**Problem description**
Given the records underneath, please repeat exactly the lines from the line with "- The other" through the line with "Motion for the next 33", passing over any picture.

**Data for review**

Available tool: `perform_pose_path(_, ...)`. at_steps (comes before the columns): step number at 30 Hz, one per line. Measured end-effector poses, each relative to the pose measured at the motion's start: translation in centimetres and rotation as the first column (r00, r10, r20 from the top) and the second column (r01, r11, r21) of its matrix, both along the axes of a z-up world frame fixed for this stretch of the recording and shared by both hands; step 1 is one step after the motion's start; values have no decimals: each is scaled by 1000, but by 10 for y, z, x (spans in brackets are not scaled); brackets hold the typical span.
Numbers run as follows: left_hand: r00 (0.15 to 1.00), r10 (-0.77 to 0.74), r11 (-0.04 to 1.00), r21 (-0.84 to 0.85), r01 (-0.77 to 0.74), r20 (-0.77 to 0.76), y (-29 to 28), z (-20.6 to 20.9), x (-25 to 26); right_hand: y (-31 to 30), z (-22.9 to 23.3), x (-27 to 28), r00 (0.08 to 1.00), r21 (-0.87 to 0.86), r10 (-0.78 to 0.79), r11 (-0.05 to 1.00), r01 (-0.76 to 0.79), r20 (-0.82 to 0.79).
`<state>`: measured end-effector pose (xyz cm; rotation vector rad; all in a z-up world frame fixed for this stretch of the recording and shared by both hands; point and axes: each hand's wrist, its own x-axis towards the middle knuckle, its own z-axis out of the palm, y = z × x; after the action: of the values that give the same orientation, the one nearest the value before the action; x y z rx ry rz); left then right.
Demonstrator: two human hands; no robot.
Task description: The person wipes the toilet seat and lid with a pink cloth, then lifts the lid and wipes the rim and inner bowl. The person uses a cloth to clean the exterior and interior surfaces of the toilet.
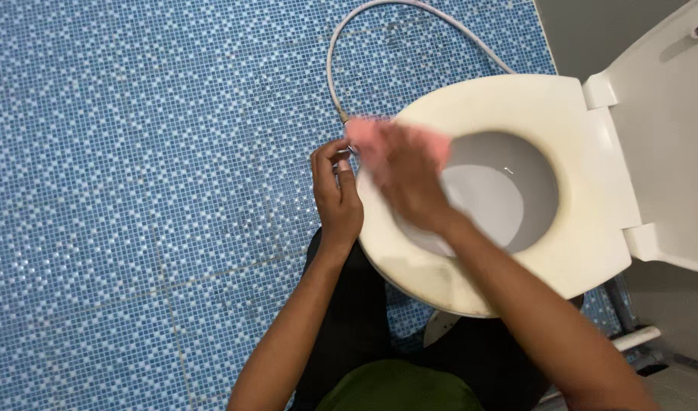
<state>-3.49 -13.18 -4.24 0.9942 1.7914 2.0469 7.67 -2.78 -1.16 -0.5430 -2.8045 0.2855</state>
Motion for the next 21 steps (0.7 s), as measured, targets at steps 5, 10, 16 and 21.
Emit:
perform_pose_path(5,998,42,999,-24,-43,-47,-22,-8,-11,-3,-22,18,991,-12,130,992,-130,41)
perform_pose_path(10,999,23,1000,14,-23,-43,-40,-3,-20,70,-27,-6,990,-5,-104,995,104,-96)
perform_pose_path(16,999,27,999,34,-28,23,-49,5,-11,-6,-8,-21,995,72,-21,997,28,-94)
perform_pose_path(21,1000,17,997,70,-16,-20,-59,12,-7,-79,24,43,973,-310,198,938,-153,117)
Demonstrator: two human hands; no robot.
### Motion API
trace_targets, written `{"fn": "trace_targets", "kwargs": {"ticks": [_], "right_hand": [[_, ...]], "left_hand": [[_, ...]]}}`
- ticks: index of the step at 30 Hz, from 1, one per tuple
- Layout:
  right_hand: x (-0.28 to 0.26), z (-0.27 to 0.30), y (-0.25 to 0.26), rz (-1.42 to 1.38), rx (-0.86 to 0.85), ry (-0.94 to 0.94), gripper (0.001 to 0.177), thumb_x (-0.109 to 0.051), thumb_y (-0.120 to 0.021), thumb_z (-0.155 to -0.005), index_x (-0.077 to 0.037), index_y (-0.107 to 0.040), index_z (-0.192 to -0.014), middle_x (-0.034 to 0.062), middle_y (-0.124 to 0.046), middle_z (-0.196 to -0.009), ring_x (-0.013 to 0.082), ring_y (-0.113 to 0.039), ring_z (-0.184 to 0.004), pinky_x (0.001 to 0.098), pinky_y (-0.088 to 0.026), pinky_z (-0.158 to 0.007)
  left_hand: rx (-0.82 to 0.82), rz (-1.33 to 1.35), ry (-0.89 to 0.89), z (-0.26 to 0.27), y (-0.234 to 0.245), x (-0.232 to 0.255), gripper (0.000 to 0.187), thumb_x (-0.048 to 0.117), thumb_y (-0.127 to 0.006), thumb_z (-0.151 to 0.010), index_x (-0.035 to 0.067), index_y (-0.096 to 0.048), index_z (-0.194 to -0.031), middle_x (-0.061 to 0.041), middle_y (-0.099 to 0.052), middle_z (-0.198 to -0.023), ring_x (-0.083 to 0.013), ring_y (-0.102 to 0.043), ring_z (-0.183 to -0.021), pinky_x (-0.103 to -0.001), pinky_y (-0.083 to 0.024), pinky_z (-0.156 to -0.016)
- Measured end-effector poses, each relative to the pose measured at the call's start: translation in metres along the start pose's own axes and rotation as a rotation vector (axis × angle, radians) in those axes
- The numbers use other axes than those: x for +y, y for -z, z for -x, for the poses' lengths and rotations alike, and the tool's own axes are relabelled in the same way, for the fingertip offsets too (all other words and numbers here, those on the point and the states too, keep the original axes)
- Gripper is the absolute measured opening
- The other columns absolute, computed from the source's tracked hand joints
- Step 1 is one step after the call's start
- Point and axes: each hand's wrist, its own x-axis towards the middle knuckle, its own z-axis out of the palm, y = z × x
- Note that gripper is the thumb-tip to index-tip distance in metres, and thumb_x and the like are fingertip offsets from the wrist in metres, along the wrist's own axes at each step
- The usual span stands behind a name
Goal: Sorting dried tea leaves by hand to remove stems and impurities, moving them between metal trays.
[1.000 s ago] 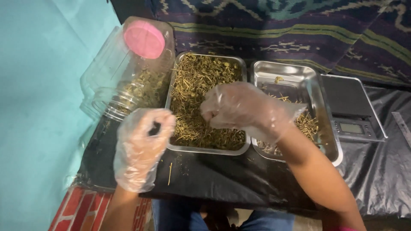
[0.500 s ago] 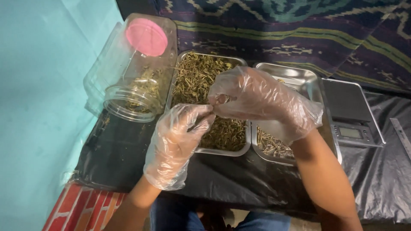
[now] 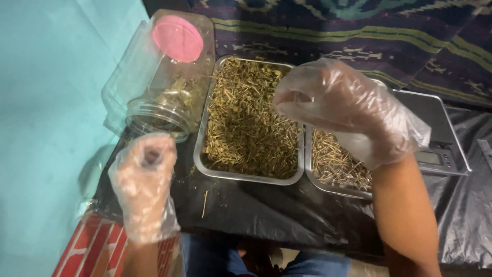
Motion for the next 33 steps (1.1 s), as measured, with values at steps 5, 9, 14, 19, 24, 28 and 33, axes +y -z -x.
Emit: {"fn": "trace_targets", "kwargs": {"ticks": [5,9,14,19,24,28,33], "right_hand": [[0.024,0.028,-0.01,-0.68,0.065,0.185,0.055,-0.064,-0.057,-0.122,-0.01,-0.062,-0.131,0.0123,-0.076,-0.128,0.0259,-0.076,-0.124,0.0415,-0.068,-0.12],[0.049,0.033,-0.018,-0.429,-0.039,0.459,0.085,-0.094,-0.012,-0.132,-0.02,-0.035,-0.168,0.0194,-0.057,-0.147,0.0329,-0.061,-0.137,0.0476,-0.06,-0.128],[0.012,-0.006,-0.002,0.036,-0.101,-0.112,0.028,-0.016,-0.068,-0.112,-0.006,-0.078,-0.088,0.0034,-0.084,-0.085,0.0147,-0.076,-0.073,0.0304,-0.059,-0.071],[0.009,0.004,-0.007,0.017,-0.085,-0.033,0.018,-0.008,-0.069,-0.109,-0.006,-0.081,-0.095,0.0034,-0.084,-0.092,0.0168,-0.079,-0.081,0.033,-0.059,-0.076],[0.003,0.004,-0.008,-0.372,-0.026,-0.236,0.035,-0.025,-0.064,-0.114,-0.005,-0.073,-0.088,0.0048,-0.073,-0.085,0.0188,-0.065,-0.078,0.0368,-0.054,-0.081],[0.0,0.004,-0.01,-0.458,-0.073,-0.104,0.046,-0.029,-0.055,-0.116,-0.012,-0.047,-0.074,0.0004,-0.049,-0.073,0.0159,-0.041,-0.07,0.0377,-0.04,-0.074],[0.001,-0.004,-0.011,0.107,-0.074,-0.079,0.012,-0.008,-0.077,-0.108,-0.008,-0.083,-0.097,0.0029,-0.086,-0.092,0.0147,-0.082,-0.08,0.0281,-0.065,-0.07]], "left_hand": [[0.038,-0.042,-0.005,-0.006,-0.014,-0.025,0.006,0.001,-0.077,-0.116,0.001,-0.083,-0.118,-0.012,-0.087,-0.116,-0.0287,-0.085,-0.107,-0.041,-0.067,-0.101],[-0.019,0.01,-0.112,-0.005,-0.021,-0.018,0.039,-0.014,-0.071,-0.107,0.0,-0.074,-0.143,-0.019,-0.084,-0.134,-0.0294,-0.086,-0.111,-0.04,-0.073,-0.101],[-0.06,-0.019,-0.101,-0.005,-0.029,-0.006,0.036,0.016,-0.083,-0.111,0.002,-0.075,-0.144,-0.016,-0.085,-0.132,-0.0315,-0.084,-0.117,-0.045,-0.068,-0.105],[-0.009,-0.078,-0.148,-0.007,-0.034,-0.007,0.018,0.008,-0.075,-0.117,0.002,-0.076,-0.133,-0.017,-0.086,-0.126,-0.035,-0.085,-0.113,-0.046,-0.068,-0.101],[0.011,-0.091,-0.183,-0.006,-0.034,-0.009,0.019,-0.002,-0.078,-0.11,0.003,-0.077,-0.129,-0.013,-0.086,-0.123,-0.0263,-0.082,-0.089,-0.045,-0.068,-0.091],[0.003,-0.097,-0.153,-0.001,-0.034,-0.011,0.02,0.0,-0.078,-0.111,0.006,-0.077,-0.13,-0.011,-0.086,-0.121,-0.0244,-0.08,-0.085,-0.044,-0.067,-0.088],[0.051,-0.079,-0.204,0.003,-0.029,0.002,0.012,-0.002,-0.076,-0.116,0.0,-0.072,-0.127,-0.014,-0.081,-0.113,-0.0273,-0.081,-0.096,-0.043,-0.069,-0.091]]}}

**Exercise response**
- The other columns absolute, computed from the source's tracked hand joints
- Step 1 is one step after the call's start
- Point and axes: each hand's wrist, its own x-axis towards the middle knuckle, its own z-axis out of the palm, y = z × x
- Note that gripper is the thumb-tip to index-tip distance in metres, and thumb_x and the like are fingertip offsets from the wrist in metres, along the wrist's own axes at each step
- The usual span stands behind a name
Goal: Sorting dried tea leaves by hand to remove stems and impurities, moving them between metal trays.
[1.000 s ago] 
[0.500 s ago] 
[now] 
Motion for the next 33 steps (1.1 s), as measured, with values at steps 5, 9, 14, 19, 24, 28 and 33, axes +y -z -x.

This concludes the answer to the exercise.